What to do
Exactly the lines starting at the line containing "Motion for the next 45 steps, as" and ending at the line containing "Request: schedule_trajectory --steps" are to be written out from the listing below, both included.

*** Exercise data ***

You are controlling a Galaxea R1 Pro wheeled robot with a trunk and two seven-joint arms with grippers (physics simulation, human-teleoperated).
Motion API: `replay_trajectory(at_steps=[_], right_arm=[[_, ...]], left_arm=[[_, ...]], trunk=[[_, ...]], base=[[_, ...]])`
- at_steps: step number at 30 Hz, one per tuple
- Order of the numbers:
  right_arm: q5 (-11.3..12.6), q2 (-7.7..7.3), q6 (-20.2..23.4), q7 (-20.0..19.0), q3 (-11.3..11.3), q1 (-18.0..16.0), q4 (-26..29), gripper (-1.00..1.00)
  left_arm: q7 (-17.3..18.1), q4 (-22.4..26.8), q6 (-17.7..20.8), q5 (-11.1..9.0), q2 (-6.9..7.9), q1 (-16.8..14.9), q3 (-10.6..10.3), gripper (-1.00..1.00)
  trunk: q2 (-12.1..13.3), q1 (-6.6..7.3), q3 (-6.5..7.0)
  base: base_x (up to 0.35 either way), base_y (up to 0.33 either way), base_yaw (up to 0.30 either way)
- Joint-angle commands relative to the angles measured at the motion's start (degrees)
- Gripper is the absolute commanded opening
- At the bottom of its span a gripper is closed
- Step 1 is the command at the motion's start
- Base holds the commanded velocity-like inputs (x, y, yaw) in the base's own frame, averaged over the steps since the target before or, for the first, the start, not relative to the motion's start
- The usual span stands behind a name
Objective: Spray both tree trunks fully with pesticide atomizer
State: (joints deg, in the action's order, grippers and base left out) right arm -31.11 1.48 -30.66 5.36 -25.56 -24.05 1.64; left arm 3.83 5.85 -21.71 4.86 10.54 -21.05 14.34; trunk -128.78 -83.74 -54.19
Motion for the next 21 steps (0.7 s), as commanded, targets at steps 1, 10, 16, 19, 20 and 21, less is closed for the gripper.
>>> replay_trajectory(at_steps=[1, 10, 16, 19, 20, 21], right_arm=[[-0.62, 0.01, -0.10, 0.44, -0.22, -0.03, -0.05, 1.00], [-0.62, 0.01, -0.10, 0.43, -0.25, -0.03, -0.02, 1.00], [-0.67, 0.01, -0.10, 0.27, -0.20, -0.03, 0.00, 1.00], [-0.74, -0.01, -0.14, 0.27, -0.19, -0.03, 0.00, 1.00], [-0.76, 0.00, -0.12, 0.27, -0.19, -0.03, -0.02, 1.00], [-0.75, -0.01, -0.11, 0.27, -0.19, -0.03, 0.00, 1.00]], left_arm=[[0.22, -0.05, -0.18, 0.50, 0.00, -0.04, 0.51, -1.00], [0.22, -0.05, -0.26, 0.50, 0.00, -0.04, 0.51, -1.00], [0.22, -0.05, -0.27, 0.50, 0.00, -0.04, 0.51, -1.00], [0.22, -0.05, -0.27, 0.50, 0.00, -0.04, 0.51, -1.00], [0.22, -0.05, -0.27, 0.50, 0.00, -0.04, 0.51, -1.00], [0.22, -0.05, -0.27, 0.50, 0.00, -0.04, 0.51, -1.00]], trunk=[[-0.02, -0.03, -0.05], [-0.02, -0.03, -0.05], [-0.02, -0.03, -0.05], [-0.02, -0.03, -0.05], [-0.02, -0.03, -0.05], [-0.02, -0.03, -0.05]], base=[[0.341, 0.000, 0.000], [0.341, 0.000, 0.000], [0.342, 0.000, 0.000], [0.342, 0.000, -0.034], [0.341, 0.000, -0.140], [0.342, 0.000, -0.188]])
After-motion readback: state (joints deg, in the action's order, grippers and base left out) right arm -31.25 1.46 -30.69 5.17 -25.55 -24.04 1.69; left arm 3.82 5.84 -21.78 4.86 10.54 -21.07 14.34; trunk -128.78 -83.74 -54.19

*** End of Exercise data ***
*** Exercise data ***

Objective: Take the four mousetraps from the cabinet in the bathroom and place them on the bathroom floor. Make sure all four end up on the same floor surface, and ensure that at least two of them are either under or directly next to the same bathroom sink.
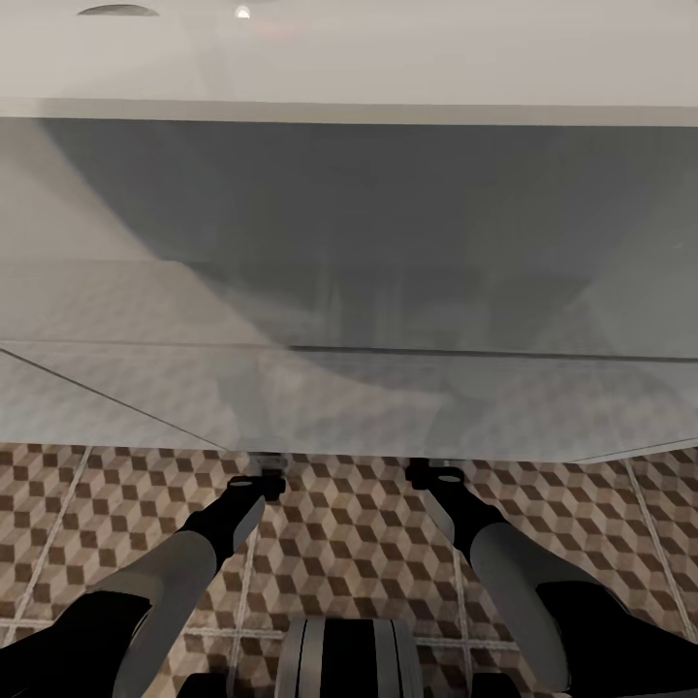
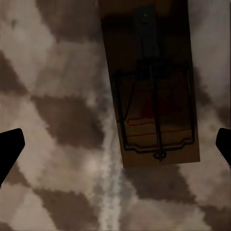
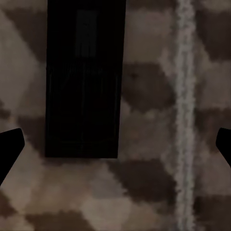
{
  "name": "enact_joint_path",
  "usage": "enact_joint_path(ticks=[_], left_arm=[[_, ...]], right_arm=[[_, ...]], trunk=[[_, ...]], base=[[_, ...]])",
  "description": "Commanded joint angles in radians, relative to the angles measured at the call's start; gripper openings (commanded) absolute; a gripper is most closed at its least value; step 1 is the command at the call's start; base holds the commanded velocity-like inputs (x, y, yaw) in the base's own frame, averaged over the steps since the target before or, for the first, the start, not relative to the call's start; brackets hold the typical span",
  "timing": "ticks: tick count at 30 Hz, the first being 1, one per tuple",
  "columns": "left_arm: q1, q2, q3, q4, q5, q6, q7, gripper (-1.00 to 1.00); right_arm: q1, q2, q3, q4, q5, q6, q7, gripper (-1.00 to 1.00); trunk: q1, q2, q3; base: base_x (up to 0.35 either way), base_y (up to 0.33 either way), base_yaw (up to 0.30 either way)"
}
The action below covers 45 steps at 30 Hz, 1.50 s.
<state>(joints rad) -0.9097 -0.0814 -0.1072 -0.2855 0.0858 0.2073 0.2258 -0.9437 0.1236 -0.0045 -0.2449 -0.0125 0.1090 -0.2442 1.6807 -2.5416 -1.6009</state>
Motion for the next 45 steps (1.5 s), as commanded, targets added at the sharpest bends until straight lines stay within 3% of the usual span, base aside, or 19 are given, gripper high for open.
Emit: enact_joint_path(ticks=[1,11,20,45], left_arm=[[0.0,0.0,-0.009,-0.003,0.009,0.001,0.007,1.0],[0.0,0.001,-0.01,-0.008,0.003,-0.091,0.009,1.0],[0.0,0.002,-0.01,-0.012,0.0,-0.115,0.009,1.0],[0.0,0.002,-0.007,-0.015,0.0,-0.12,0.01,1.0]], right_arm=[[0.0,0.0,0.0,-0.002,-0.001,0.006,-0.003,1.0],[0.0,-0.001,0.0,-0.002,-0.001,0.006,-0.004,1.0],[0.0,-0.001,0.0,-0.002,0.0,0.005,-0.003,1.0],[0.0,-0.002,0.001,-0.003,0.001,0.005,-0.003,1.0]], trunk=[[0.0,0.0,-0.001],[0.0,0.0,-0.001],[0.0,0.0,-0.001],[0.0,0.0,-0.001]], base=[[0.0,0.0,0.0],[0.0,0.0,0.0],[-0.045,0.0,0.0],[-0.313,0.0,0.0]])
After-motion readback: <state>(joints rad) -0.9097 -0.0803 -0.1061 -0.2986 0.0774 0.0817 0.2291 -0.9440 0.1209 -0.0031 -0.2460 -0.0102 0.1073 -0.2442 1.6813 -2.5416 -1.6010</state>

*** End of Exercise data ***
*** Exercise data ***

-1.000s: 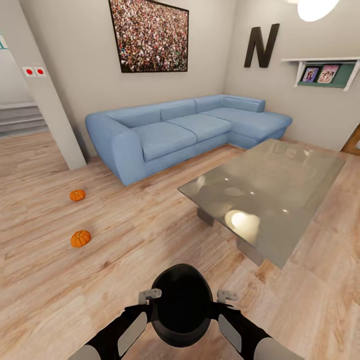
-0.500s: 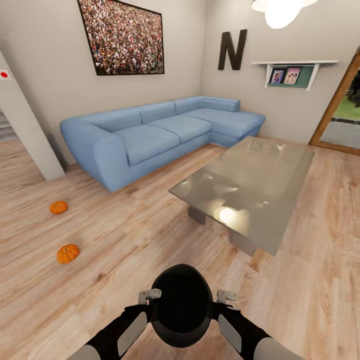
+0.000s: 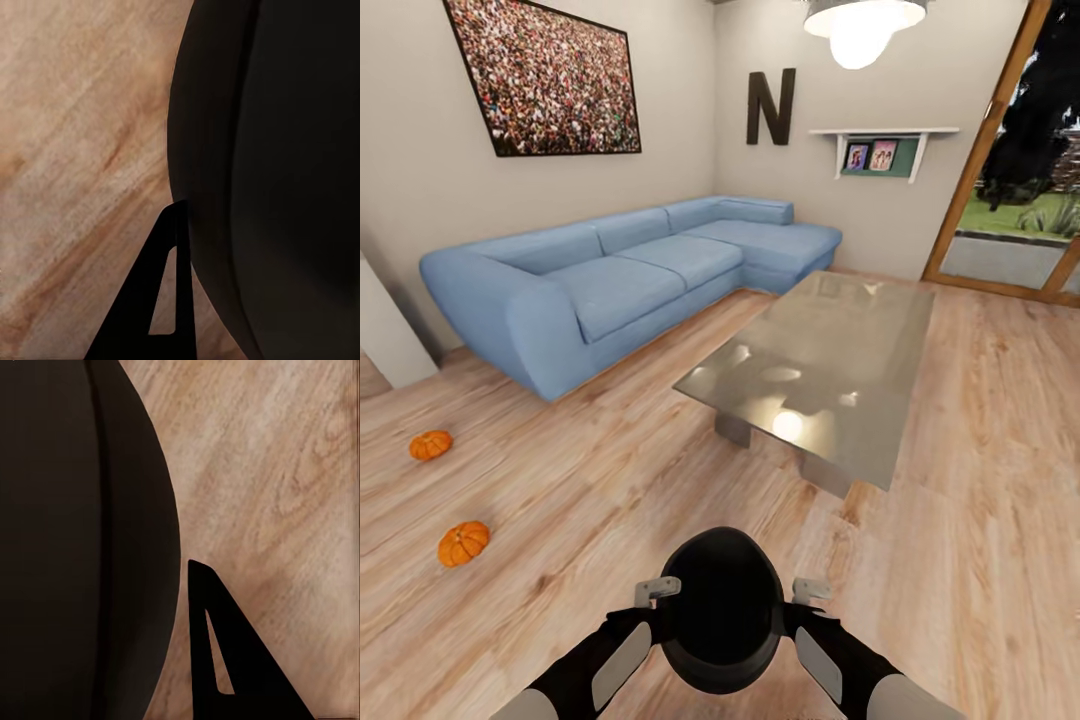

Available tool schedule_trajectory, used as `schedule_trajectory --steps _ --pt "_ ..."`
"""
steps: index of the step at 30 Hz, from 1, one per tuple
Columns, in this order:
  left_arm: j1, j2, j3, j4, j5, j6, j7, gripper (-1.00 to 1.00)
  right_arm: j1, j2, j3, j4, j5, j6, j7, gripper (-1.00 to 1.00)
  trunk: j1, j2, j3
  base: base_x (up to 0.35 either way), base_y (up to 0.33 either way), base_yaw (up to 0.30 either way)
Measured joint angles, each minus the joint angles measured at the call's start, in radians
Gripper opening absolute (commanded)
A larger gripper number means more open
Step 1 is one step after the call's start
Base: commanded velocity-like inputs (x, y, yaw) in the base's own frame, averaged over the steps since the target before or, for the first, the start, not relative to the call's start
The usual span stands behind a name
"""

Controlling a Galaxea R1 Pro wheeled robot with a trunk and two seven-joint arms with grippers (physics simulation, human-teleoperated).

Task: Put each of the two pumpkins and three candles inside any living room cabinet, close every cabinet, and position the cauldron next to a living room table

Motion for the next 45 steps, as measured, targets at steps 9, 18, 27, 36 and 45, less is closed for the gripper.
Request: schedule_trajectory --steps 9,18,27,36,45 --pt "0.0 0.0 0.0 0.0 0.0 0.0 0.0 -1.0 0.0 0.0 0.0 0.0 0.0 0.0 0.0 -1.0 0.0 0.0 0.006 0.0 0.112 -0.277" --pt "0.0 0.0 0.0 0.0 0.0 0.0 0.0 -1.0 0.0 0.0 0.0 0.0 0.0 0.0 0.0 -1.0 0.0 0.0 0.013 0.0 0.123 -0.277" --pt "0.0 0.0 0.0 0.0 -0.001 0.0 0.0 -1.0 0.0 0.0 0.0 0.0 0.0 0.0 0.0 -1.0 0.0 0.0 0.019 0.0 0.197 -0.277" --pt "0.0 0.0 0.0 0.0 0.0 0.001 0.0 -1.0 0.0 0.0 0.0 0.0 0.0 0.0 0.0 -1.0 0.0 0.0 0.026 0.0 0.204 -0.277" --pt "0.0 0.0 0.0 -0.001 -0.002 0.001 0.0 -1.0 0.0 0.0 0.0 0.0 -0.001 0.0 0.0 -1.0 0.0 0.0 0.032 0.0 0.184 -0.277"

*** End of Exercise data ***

Answer space
Motion for the next 45 steps, as measured, targets at steps 9, 18, 27, 36 and 45, less is closed for the gripper.
Request: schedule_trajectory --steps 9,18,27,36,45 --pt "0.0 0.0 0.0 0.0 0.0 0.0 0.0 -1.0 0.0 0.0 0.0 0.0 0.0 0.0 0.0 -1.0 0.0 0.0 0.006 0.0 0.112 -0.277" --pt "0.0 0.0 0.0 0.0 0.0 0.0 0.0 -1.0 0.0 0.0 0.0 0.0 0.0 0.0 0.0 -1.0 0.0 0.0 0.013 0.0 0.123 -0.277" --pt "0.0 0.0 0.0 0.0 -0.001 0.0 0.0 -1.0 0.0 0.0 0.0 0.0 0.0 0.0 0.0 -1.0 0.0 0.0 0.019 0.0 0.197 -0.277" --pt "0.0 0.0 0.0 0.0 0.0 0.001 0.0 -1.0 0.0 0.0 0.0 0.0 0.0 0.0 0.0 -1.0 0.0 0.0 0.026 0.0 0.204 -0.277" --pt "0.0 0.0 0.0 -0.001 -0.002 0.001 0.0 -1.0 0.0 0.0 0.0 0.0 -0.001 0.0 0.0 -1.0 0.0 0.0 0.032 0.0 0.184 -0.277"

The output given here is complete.